- _How to complete this task_
Reproduce the entries that follow, exactly and in full.

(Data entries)
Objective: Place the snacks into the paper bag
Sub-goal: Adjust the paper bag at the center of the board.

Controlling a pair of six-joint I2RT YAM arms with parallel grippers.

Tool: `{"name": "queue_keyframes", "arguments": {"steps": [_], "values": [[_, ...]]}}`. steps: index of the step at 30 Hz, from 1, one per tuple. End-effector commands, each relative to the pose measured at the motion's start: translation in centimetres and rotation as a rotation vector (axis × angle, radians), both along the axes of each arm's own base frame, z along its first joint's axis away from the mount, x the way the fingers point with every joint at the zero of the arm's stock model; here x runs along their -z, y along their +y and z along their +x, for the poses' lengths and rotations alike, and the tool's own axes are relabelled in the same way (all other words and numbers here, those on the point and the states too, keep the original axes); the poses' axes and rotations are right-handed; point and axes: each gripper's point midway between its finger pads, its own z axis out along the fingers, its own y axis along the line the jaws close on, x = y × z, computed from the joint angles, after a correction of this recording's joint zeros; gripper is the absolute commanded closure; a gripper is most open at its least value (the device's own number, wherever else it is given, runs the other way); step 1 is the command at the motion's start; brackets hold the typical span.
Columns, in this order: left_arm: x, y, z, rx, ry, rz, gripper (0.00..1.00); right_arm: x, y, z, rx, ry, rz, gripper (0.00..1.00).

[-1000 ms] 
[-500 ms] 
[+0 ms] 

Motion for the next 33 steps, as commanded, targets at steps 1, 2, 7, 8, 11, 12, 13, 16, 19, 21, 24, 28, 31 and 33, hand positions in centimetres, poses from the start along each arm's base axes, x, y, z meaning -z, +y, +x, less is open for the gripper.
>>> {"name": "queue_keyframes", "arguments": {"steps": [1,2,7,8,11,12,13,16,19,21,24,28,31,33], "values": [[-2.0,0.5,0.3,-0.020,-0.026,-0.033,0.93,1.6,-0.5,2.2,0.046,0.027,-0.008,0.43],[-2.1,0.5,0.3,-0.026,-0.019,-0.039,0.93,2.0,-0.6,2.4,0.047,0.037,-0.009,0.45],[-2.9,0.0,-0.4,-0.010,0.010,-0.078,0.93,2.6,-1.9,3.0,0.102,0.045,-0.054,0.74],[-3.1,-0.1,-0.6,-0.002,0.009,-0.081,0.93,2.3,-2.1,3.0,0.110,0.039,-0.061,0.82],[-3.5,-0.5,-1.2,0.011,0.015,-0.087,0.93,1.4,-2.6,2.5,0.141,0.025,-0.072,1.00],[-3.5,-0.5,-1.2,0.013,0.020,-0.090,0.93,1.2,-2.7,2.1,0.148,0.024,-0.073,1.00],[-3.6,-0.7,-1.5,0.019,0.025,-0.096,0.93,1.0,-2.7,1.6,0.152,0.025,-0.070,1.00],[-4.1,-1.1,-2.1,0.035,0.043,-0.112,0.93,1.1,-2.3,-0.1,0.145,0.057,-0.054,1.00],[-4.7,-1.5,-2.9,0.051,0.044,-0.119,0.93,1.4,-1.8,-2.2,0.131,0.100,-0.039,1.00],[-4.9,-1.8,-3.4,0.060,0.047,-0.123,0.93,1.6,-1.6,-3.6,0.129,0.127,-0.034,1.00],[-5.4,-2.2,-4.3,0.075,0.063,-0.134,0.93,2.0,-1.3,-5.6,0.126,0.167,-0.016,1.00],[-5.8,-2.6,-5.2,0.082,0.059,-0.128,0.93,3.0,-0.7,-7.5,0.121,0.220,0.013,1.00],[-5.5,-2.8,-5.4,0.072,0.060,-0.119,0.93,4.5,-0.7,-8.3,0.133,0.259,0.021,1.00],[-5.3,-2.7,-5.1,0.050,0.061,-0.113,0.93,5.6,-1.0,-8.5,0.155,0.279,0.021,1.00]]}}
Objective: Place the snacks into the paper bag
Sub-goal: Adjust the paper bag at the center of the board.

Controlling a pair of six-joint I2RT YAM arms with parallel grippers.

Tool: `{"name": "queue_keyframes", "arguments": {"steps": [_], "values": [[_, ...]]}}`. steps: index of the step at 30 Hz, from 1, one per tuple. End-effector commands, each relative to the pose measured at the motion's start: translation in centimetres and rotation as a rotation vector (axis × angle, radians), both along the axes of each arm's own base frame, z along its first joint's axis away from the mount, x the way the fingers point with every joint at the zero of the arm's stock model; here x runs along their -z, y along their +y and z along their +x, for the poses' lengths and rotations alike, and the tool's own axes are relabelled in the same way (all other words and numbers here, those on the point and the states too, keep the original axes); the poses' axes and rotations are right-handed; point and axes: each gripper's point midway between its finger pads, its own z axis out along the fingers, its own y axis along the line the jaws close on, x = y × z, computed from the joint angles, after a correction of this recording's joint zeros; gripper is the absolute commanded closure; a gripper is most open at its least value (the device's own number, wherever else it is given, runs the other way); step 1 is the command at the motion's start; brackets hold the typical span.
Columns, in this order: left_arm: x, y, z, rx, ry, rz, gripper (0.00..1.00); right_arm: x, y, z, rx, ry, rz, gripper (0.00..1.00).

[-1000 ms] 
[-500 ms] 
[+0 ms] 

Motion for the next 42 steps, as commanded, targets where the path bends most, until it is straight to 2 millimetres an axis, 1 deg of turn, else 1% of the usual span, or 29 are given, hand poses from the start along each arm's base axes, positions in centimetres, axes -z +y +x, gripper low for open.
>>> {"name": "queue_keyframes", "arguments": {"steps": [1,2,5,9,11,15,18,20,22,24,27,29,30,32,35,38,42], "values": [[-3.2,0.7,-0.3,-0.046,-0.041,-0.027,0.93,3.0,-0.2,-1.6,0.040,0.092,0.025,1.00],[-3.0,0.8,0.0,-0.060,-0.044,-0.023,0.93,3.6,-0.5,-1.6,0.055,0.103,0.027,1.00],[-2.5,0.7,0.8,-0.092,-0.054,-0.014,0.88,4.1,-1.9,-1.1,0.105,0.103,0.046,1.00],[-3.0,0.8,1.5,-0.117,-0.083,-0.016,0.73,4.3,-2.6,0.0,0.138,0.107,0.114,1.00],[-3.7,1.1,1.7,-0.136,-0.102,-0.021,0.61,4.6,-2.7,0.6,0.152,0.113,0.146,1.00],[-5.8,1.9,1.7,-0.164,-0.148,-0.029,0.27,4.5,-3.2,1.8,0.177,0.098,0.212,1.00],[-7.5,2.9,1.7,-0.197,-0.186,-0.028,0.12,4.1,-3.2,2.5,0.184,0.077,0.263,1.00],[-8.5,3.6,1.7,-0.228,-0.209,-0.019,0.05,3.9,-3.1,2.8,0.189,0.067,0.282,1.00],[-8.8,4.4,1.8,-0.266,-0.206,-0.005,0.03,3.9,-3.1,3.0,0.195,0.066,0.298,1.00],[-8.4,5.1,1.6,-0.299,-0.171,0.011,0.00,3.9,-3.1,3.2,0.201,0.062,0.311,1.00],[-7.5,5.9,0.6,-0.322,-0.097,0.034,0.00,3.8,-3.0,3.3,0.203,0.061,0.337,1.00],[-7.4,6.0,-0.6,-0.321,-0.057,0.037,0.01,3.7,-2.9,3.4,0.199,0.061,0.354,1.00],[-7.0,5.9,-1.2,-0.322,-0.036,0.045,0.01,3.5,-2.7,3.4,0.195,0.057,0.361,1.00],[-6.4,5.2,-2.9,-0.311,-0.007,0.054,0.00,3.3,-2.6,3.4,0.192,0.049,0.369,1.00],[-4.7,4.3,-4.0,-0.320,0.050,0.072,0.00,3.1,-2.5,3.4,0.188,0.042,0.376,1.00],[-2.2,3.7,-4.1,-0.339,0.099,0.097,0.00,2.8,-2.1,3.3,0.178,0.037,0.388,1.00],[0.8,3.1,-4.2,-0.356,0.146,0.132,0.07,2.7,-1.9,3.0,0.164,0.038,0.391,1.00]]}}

- _Answer section_
Objective: Place the snacks into the paper bag
Sub-goal: Adjust the paper bag at the center of the board.

Controlling a pair of six-joint I2RT YAM arms with parallel grippers.

Tool: `{"name": "queue_keyframes", "arguments": {"steps": [_], "values": [[_, ...]]}}`. steps: index of the step at 30 Hz, from 1, one per tuple. End-effector commands, each relative to the pose measured at the motion's start: translation in centimetres and rotation as a rotation vector (axis × angle, radians), both along the axes of each arm's own base frame, z along its first joint's axis away from the mount, x the way the fingers point with every joint at the zero of the arm's stock model; here x runs along their -z, y along their +y and z along their +x, for the poses' lengths and rotations alike, and the tool's own axes are relabelled in the same way (all other words and numbers here, those on the point and the states too, keep the original axes); the poses' axes and rotations are right-handed; point and axes: each gripper's point midway between its finger pads, its own z axis out along the fingers, its own y axis along the line the jaws close on, x = y × z, computed from the joint angles, after a correction of this recording's joint zeros; gripper is the absolute commanded closure; a gripper is most open at its least value (the device's own number, wherever else it is given, runs the other way); step 1 is the command at the motion's start; brackets hold the typical span.
Columns, in this order: left_arm: x, y, z, rx, ry, rz, gripper (0.00..1.00); right_arm: x, y, z, rx, ry, rz, gripper (0.00..1.00).

[-1000 ms] 
[-500 ms] 
[+0 ms] 

Motion for the next 33 steps, as commanded, targets at steps 1, 2, 7, 8, 11, 12, 13, 16, 19, 21, 24, 28, 31 and 33, hand positions in centimetres, poses from the start along each arm's base axes, x, y, z meaning -z, +y, +x, less is open for the gripper.
>>> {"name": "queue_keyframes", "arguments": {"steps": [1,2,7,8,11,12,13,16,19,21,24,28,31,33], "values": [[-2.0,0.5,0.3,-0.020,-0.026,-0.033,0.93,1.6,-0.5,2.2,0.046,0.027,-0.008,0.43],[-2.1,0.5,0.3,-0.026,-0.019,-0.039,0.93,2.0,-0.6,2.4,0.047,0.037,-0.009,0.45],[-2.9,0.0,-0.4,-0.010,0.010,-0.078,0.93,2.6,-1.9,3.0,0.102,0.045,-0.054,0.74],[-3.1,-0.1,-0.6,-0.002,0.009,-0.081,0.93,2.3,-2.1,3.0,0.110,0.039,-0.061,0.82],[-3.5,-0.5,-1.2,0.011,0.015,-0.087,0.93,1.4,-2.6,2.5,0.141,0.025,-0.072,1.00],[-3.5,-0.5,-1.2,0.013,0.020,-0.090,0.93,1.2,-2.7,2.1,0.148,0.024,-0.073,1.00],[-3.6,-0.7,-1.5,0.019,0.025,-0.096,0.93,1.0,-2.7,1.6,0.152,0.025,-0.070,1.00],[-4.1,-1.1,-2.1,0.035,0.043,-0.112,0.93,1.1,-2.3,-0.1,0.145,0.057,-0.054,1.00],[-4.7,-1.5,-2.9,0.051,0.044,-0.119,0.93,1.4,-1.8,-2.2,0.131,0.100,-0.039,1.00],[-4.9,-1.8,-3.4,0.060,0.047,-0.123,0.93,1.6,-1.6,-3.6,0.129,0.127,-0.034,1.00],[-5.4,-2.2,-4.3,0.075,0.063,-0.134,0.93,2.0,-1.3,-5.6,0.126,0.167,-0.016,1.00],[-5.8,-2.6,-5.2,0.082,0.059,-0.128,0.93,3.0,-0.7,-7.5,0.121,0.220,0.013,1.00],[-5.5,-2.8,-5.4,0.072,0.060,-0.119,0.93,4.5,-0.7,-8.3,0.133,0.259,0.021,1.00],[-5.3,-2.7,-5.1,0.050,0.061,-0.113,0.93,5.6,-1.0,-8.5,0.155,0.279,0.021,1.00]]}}
Objective: Place the snacks into the paper bag
Sub-goal: Adjust the paper bag at the center of the board.

Controlling a pair of six-joint I2RT YAM arms with parallel grippers.

Tool: `{"name": "queue_keyframes", "arguments": {"steps": [_], "values": [[_, ...]]}}`. steps: index of the step at 30 Hz, from 1, one per tuple. End-effector commands, each relative to the pose measured at the motion's start: translation in centimetres and rotation as a rotation vector (axis × angle, radians), both along the axes of each arm's own base frame, z along its first joint's axis away from the mount, x the way the fingers point with every joint at the zero of the arm's stock model; here x runs along their -z, y along their +y and z along their +x, for the poses' lengths and rotations alike, and the tool's own axes are relabelled in the same way (all other words and numbers here, those on the point and the states too, keep the original axes); the poses' axes and rotations are right-handed; point and axes: each gripper's point midway between its finger pads, its own z axis out along the fingers, its own y axis along the line the jaws close on, x = y × z, computed from the joint angles, after a correction of this recording's joint zeros; gripper is the absolute commanded closure; a gripper is most open at its least value (the device's own number, wherever else it is given, runs the other way); step 1 is the command at the motion's start; brackets hold the typical span.
Columns, in this order: left_arm: x, y, z, rx, ry, rz, gripper (0.00..1.00); right_arm: x, y, z, rx, ry, rz, gripper (0.00..1.00).

[-1000 ms] 
[-500 ms] 
[+0 ms] 

Motion for the next 42 steps, as commanded, targets where the path bends most, until it is straight to 2 millimetres an axis, 1 deg of turn, else 1% of the usual span, or 29 are given, hand poses from the start along each arm's base axes, positions in centimetres, axes -z +y +x, gripper low for open.
>>> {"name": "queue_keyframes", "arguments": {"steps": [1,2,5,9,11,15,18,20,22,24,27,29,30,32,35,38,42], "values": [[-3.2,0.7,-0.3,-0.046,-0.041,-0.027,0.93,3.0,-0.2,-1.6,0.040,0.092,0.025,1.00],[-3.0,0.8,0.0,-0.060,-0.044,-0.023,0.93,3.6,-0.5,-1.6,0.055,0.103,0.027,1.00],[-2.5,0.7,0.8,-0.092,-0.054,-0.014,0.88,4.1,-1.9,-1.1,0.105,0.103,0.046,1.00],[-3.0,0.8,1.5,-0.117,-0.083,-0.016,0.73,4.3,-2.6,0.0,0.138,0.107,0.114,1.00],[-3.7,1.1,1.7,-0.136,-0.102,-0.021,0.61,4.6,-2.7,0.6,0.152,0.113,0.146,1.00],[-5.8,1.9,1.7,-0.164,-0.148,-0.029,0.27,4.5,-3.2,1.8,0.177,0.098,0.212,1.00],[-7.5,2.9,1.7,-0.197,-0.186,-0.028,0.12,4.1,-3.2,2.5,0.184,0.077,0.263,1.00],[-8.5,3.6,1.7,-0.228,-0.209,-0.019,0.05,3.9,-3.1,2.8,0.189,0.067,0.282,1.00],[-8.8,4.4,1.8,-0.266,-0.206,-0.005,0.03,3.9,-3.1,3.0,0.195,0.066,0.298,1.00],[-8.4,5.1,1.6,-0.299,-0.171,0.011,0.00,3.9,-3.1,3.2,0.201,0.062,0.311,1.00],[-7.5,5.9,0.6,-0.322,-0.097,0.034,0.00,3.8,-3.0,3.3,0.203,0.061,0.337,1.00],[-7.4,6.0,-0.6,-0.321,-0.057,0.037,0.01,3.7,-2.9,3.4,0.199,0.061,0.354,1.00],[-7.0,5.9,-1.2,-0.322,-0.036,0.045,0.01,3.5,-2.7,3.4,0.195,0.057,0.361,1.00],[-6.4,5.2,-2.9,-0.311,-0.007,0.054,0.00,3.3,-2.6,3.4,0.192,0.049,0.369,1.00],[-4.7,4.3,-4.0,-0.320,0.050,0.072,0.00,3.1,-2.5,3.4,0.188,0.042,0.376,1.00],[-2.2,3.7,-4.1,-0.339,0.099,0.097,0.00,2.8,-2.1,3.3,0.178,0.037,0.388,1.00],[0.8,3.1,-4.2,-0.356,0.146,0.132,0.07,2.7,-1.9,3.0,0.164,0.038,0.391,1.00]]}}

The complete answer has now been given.